▶ _EXERCISE PROMPT_
If a line in the records below includes the word "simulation", count it, then give the total and nothing else.

<<<<

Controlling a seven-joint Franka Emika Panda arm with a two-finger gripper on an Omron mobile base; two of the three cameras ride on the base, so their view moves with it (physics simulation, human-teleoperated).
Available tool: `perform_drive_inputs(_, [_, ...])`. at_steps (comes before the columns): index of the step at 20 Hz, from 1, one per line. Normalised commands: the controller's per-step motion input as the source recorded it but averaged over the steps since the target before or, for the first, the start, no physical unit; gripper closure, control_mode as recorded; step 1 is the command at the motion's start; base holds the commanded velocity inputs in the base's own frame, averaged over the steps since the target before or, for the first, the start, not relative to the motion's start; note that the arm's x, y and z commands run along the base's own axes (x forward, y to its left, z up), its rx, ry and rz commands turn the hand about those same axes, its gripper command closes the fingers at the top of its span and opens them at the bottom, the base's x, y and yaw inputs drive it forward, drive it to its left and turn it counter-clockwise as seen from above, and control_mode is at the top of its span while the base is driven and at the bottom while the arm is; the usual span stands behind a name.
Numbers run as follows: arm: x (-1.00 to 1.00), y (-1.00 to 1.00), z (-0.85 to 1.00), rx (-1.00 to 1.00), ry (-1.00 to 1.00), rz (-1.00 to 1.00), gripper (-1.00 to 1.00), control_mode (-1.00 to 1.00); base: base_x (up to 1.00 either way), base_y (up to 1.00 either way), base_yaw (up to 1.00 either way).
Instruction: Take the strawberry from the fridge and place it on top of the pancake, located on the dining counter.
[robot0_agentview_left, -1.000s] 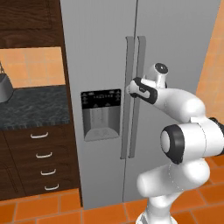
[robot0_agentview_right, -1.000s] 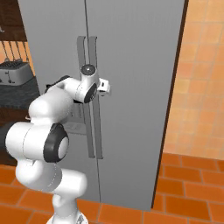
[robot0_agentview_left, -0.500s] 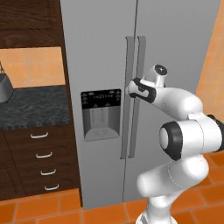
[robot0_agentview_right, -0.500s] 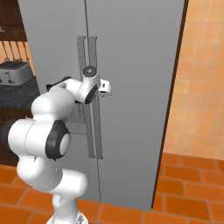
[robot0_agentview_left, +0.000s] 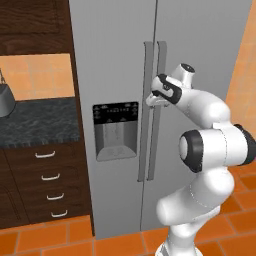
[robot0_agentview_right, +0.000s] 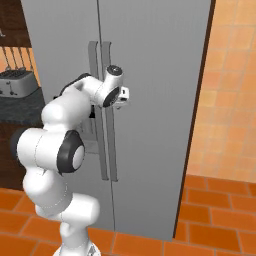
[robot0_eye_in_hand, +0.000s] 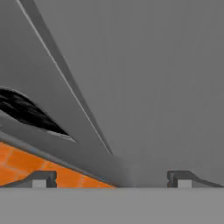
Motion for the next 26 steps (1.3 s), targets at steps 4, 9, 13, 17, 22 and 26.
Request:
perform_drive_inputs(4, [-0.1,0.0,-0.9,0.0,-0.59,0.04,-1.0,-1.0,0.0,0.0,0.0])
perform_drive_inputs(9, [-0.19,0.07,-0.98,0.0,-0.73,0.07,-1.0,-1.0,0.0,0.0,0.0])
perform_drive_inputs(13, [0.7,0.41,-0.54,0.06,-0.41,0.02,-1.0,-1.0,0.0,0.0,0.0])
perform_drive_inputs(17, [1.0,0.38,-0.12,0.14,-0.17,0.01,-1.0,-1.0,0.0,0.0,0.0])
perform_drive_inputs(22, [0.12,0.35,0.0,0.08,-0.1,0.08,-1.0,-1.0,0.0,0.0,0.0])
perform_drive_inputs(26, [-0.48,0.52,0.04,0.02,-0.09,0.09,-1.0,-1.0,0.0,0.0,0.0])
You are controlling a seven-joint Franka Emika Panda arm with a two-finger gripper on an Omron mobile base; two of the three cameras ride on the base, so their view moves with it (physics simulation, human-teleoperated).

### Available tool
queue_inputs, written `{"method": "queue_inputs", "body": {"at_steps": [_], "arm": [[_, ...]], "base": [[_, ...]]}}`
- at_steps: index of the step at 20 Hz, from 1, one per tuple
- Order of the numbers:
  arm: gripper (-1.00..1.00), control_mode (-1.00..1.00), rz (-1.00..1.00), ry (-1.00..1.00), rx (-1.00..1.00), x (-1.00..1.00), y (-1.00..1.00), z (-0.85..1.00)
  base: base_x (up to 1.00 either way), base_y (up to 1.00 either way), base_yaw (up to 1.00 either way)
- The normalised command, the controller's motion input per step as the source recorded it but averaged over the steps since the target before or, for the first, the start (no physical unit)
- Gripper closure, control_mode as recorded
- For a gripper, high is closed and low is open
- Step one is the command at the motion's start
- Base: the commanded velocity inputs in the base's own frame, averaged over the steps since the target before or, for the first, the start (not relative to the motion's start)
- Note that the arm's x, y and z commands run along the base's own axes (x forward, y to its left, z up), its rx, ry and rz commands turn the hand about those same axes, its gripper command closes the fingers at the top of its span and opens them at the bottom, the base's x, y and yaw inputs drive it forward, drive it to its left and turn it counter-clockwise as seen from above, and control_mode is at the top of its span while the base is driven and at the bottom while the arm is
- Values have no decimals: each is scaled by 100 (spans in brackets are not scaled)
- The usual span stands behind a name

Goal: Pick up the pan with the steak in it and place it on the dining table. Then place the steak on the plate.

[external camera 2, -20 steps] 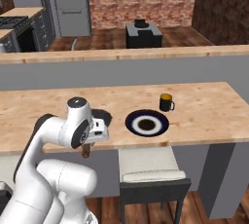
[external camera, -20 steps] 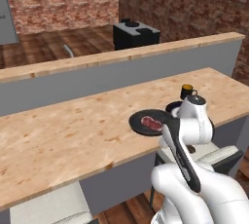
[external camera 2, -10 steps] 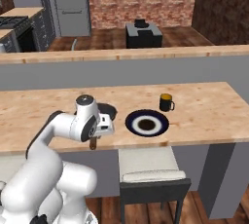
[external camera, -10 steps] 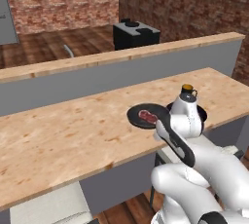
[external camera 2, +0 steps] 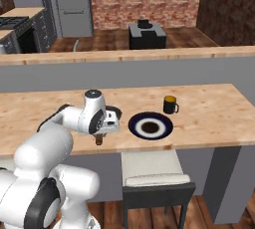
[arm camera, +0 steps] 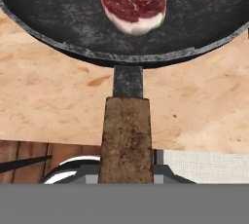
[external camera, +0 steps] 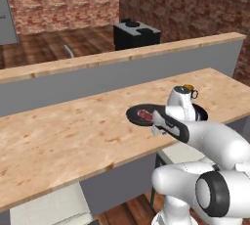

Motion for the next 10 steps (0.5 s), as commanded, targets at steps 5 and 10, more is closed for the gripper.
{"method": "queue_inputs", "body": {"at_steps": [5, 10], "arm": [[100, -100, 0, 0, 0, -5, 0, -20], [100, -100, 0, -4, -2, -50, 0, -34]], "base": [[0, 0, 0], [0, 0, 0]]}}
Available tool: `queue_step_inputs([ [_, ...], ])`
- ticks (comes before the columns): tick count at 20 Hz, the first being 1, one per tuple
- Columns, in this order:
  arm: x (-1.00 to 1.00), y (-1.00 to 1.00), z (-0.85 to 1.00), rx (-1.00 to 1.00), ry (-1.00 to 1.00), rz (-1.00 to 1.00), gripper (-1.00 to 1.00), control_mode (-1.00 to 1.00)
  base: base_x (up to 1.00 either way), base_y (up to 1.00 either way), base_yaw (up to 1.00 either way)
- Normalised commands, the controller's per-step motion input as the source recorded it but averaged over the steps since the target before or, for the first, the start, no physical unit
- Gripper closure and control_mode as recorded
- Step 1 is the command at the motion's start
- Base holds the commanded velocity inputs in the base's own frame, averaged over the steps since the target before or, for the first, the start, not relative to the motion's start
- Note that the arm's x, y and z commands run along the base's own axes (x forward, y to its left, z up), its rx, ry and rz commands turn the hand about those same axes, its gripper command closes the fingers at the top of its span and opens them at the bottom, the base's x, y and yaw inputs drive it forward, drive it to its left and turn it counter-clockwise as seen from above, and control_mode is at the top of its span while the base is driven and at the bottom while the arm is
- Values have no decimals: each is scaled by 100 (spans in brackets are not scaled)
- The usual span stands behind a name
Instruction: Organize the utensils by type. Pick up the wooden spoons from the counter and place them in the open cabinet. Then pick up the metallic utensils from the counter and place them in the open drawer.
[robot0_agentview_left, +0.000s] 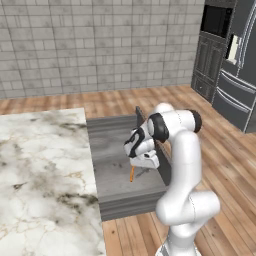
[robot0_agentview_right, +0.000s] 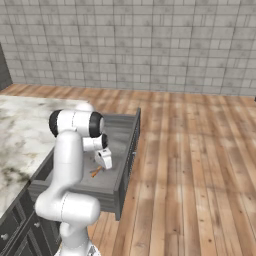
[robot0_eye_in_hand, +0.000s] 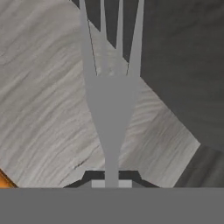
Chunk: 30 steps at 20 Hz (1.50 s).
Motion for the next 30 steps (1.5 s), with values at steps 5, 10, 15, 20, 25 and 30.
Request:
queue_step_inputs([
  [5,30,17,-46,0,14,-1,100,-100,0,0,0],
  [10,16,11,-41,0,5,-5,100,-100,0,0,0],
  [15,12,1,-39,0,0,-7,100,-100,0,0,0],
  [20,14,0,-28,0,0,-9,100,-100,0,0,0],
  [25,-2,0,-23,0,0,-6,-100,-100,0,0,0],
  [30,-12,-2,-5,0,0,-4,-100,-100,0,0,0],
])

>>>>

▶ _RESULT OF THIS TASK_
2